*Exercise goal*: Only an exact repetition of the entries counts as an answer.

*Source data*:
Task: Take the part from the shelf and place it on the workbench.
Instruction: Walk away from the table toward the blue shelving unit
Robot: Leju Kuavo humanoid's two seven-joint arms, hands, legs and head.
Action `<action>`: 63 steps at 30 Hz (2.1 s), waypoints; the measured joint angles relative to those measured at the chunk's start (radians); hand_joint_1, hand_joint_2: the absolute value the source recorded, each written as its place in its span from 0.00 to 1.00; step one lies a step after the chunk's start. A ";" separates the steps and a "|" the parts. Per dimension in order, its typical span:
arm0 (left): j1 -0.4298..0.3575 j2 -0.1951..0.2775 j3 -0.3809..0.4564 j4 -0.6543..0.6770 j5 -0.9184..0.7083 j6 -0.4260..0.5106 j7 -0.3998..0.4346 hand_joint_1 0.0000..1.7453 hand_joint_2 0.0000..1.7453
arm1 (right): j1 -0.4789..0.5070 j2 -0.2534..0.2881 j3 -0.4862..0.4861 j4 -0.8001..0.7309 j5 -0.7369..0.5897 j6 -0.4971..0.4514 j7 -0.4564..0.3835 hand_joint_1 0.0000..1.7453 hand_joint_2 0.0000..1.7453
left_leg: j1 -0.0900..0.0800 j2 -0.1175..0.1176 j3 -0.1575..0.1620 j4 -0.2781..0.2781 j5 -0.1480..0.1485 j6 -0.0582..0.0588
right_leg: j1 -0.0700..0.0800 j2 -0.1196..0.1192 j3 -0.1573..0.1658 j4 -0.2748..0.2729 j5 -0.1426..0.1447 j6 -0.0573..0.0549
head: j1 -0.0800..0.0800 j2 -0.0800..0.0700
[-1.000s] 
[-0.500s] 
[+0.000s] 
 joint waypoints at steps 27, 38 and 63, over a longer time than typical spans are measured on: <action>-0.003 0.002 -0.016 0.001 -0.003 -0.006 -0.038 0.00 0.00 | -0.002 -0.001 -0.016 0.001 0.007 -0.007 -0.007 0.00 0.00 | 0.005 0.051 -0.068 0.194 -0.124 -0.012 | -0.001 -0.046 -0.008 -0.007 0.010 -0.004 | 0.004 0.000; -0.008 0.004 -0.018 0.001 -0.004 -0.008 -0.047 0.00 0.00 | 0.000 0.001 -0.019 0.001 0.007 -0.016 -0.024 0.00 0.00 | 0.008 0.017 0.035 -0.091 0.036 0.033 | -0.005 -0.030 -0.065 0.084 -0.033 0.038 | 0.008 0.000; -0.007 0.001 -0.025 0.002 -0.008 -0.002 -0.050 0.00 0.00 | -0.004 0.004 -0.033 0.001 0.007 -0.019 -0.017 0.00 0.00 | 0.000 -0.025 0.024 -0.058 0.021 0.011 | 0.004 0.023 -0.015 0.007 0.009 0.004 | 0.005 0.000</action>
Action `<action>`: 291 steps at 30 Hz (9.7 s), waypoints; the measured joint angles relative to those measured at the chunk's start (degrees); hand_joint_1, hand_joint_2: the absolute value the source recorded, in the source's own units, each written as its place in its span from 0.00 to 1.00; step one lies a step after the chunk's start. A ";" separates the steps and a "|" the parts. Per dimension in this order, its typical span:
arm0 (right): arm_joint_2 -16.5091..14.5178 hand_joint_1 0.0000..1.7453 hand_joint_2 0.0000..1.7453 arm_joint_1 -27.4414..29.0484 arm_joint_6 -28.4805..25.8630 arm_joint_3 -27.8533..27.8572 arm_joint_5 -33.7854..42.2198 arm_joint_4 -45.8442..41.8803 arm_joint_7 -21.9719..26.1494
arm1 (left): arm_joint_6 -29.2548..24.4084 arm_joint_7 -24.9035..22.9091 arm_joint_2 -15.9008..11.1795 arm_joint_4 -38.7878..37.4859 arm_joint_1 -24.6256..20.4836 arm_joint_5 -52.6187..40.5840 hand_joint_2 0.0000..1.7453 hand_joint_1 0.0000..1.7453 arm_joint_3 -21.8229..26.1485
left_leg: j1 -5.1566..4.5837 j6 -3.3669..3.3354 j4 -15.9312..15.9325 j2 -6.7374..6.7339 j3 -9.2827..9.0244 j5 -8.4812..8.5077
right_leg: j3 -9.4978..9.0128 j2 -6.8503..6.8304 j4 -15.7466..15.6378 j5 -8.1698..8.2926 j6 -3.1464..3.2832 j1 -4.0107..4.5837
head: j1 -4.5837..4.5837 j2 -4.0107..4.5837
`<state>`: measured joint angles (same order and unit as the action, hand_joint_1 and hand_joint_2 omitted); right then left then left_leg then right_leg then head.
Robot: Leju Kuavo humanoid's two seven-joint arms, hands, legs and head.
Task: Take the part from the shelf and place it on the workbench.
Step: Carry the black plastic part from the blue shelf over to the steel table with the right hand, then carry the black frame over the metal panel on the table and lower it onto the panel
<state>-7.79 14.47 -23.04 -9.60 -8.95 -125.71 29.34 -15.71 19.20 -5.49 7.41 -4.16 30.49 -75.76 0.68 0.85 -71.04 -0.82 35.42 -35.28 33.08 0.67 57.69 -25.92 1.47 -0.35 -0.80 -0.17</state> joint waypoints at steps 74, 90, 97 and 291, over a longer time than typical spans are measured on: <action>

*Task output*:
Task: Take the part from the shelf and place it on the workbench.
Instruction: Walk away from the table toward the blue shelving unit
Robot: Leju Kuavo humanoid's two seven-joint arms, hands, legs and head.
Action `<action>`: 63 steps at 30 Hz (2.1 s), waypoints; the measured joint angles relative to those measured at the chunk's start (radians); hand_joint_1, hand_joint_2: the absolute value the source recorded, each written as its place in its span from 0.00 to 1.00; step one lies a step after the chunk's start. A ";" separates the steps and a "|" the parts. Per dimension in order, its typical span:
arm0 (left): j1 -0.4298..0.3575 j2 -0.1951..0.2775 j3 -0.3809..0.4564 j4 -0.6543..0.6770 j5 -0.9184..0.7083 j6 -0.4260..0.5106 j7 -0.3998..0.4346 hand_joint_1 0.0000..1.7453 hand_joint_2 0.0000..1.7453
arm1 (right): j1 -0.4789..0.5070 j2 -0.2534..0.2881 j3 -0.4862..0.4861 j4 -0.8001..0.7309 j5 -0.7369..0.5897 j6 -0.4971..0.4514 j7 -0.4564..0.3835 hand_joint_1 0.0000..1.7453 hand_joint_2 0.0000..1.7453
left_leg: j1 -0.0900..0.0800 j2 -0.1175..0.1176 j3 -0.1575..0.1620 j4 -0.2781..0.2781 j5 -0.1480..0.1485 j6 -0.0582..0.0588
right_leg: j1 -0.0700..0.0800 j2 -0.1196..0.1192 j3 -0.1573..0.1658 j4 -0.2748..0.2729 j5 -0.1426..0.1447 j6 -0.0573..0.0549
head: j1 -0.0800..0.0800 j2 -0.0800..0.0700
[-1.000s] 
[-0.500s] 
[+0.000s] 
 joint waypoints at steps 27, 38 and 63, over a longer time than typical spans are measured on: <action>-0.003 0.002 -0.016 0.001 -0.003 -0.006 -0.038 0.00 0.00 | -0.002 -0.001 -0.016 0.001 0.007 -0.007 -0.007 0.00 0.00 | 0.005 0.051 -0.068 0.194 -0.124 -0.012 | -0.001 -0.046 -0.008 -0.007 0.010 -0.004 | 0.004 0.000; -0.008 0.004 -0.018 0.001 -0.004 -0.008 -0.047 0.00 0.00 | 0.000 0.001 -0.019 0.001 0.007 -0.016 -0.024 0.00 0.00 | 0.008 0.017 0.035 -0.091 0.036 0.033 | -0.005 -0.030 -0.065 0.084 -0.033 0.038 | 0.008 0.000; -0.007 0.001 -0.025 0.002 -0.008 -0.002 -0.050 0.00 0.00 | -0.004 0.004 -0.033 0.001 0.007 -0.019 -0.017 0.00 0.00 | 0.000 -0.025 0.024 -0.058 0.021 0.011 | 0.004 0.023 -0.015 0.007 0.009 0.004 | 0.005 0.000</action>
Action `<action>`: 291 steps at 30 Hz (9.7 s), waypoints; the measured joint angles relative to those measured at the chunk's start (degrees); hand_joint_1, hand_joint_2: the absolute value the source recorded, in the source's own units, each written as its place in its span from 0.00 to 1.00; step one lies a step after the chunk's start. A ";" separates the steps and a "|" the parts. Per dimension in this order, its typical span:
arm0 (right): arm_joint_2 -16.5091..14.5178 hand_joint_1 0.0000..1.7453 hand_joint_2 0.0000..1.7453 arm_joint_1 -27.4414..29.0484 arm_joint_6 -28.4805..25.8630 arm_joint_3 -27.8533..27.8572 arm_joint_5 -33.7854..42.2198 arm_joint_4 -45.8442..41.8803 arm_joint_7 -21.9719..26.1494
arm1 (left): arm_joint_6 -29.2548..24.4084 arm_joint_7 -24.9035..22.9091 arm_joint_2 -15.9008..11.1795 arm_joint_4 -38.7878..37.4859 arm_joint_1 -24.6256..20.4836 arm_joint_5 -52.6187..40.5840 hand_joint_2 0.0000..1.7453 hand_joint_1 0.0000..1.7453 arm_joint_3 -21.8229..26.1485
left_leg: j1 -5.1566..4.5837 j6 -3.3669..3.3354 j4 -15.9312..15.9325 j2 -6.7374..6.7339 j3 -9.2827..9.0244 j5 -8.4812..8.5077
right_leg: j3 -9.4978..9.0128 j2 -6.8503..6.8304 j4 -15.7466..15.6378 j5 -8.1698..8.2926 j6 -3.1464..3.2832 j1 -4.0107..4.5837
head: j1 -4.5837..4.5837 j2 -4.0107..4.5837
`<state>`: measured joint angles (same order and unit as the action, hand_joint_1 and hand_joint_2 omitted); right then left then left_leg then right_leg then head.
Robot: Leju Kuavo humanoid's two seven-joint arms, hands, legs and head.
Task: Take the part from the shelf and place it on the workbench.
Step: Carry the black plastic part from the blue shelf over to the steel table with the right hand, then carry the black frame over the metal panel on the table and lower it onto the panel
<state>-7.79 14.47 -23.04 -9.60 -8.95 -125.71 29.34 -15.71 19.20 -5.49 7.41 -4.16 30.49 -75.76 0.68 0.85 -71.04 -0.82 35.42 -35.28 33.08 0.67 57.69 -25.92 1.47 -0.35 -0.80 -0.17</state> joint waypoints at steps 74, 90, 97 and 291, over a longer time than typical spans are measured on: <action>

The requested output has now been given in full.